# Max Buskohl von RTL gefeuert - Martin Stosch wieder bei DSDS dabei



## Muli (23 Apr. 2007)

Nach einem eigens einberufenen Krisengipfel flog Max Buskohl am Sonntag um 11.30 Uhr aus der aktuellen Staffel. Der Vorwurf der RTL-Macher: Max ließ Werbetermine platzen und wollte einen Plattenvertrag nur zusammen mit seiner Schülerband "Empty Trash" unterschreiben. Beim Sender stieß er mit diesen Starallüren auf wenig Gegenliebe. Das Ende vom Lied: Max wird nicht der neue Superstar. Seine Fans stehen natürlich unter Schock: "Hey, ist ja voll kacke, dass Du raus bist... Jetzt hab ich gar keinen Grund mehr, DSDS zu schauen", schreibt Minhia aus Aschaffenburg im Max Buskohl-Forum. Und auch Peter aus Berlin ist vom Rauswurf getroffen: "Ich fasse es nicht, dass man Max rausgeworfen hat - das kann doch nicht wahr sein.
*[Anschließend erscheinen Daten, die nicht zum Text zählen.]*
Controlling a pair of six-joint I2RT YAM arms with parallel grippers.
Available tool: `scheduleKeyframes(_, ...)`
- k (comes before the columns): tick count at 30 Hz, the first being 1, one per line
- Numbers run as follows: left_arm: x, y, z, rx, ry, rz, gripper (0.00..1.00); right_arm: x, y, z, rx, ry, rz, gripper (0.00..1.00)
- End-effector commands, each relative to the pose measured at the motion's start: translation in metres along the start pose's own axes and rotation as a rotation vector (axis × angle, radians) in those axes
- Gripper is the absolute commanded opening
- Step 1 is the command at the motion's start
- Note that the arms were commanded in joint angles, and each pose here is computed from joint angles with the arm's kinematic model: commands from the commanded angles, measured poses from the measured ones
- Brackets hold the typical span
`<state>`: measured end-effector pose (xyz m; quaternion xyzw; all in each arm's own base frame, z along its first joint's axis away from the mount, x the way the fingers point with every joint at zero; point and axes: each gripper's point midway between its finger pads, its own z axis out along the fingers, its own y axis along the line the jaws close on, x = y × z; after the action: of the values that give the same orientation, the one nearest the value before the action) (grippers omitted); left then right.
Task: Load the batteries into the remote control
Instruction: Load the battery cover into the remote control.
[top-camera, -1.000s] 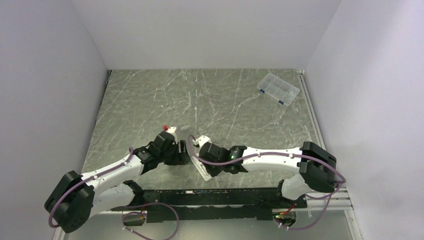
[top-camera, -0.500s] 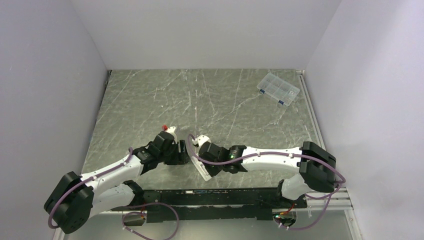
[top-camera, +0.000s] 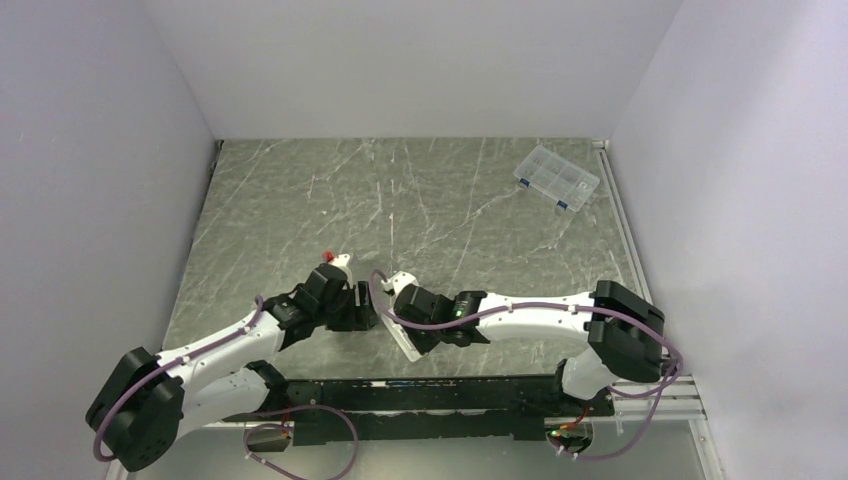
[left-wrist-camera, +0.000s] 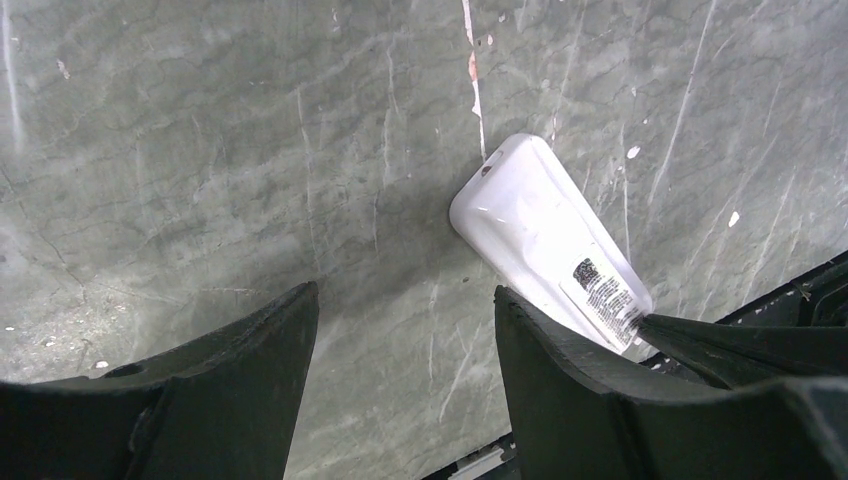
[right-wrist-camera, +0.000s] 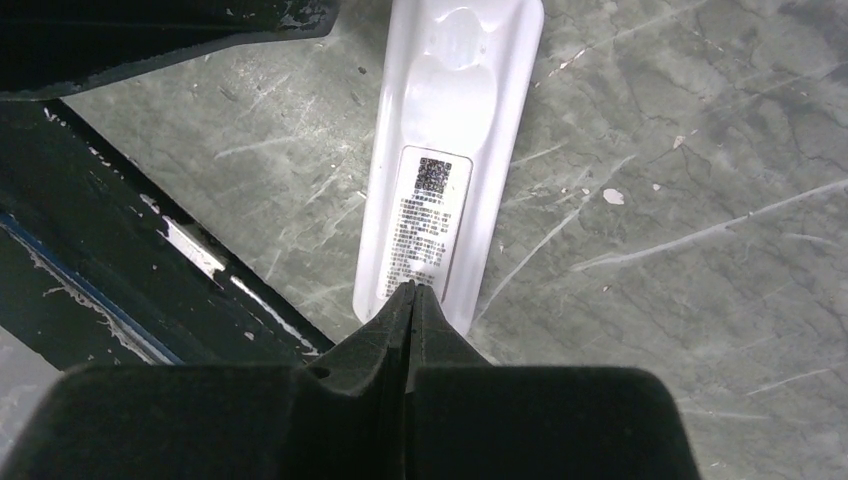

Er hätte das Ding gewonnen, hundertprozentig." Für Max steht jedenfalls fest, wie es weiter gehen soll: "Nach reiflicher Überlegung und langem Ringen mit mir selbst ist mir so kurz vor dem Finale klar geworden, dass mein Weg als Künstler mit meiner Band in eine andere Richtung führt", wurde Buskohl in einer RTL-Mitteilung zitiert. "Bei DSDS wird ein Solokünstler gesucht und ich möchte niemandem den Platz wegnehmen."


Wie geht es weiter?

Martin Stosch ist der schwächste Kandidat. (Foto: RTL)
Bild großklicken
Martin Stosch ist der schwächste Kandidat. (Foto: RTL)
Ab Oktober möchte Max die deutsche Pop-Akademie in Berlin besuchen - um seinem Lebensziel, mit Musik sein Leben finanzieren zu können, noch näher zu kommen." Bereits am Samstag während der Show war zu spüren, dass irgend etwas aus dem Ruder läuft. Vor der Show hatte der Rocker unter den Kandidaten gegen Bohlen geätzt: "Dieter ist asozial". Er drohte sogar mit dem Ausstieg aus der Show. Pop-Titan Bohlen motzte nach seinem ersten Auftritt zurück: "Dir ist scheißegal, was ich sage, deshalb ist mir scheißegal, was du singst." Rums, eine schallende Ohrfeige vor 4,5 Millionen Zuschauern. Nach Max' Abgang bekommt den Regeln folgend der letzte ausgeschiedene Kandidat noch mal eine Chance. In diesem Fall wäre das Martin Stosch, der schon auf gepackten Koffern saß und nun am kommenden Samstag noch einmal ran darf. Für Dieter Bohlen ist es sogar möglich, dass er es noch zum Superstar schafft. Denn er ist sich sicher, dass er mit seinem Löwenmut weiter kämpfen wird. Für Max Buskohl hingegen sieht es düster aus. Die Plattenfirma SonyBMG hat trotz Rausschmiss für ein Jahr alle Rechte an Max und seiner Musik. Bei ihm entscheiden jetzt also die Plattenbosse ob und wie es weiter geht. 


Quelle:
http://onunterhaltung.t-online.de/c/10/85/41/46/10854146.html


----------



## rise (3 Mai 2007)

Eh alles nur Geldmacherei und Verarsche!


----------



## freak123 (3 Mai 2007)

rise schrieb:


> Eh alles nur Geldmacherei und Verarsche!




kann ich nur zustimmen,

ich habe auch glaube ich noch keine einzige folge von den pseudostars gesehen und kenne nichteinmal die namen von den teilnehmern der sendung


----------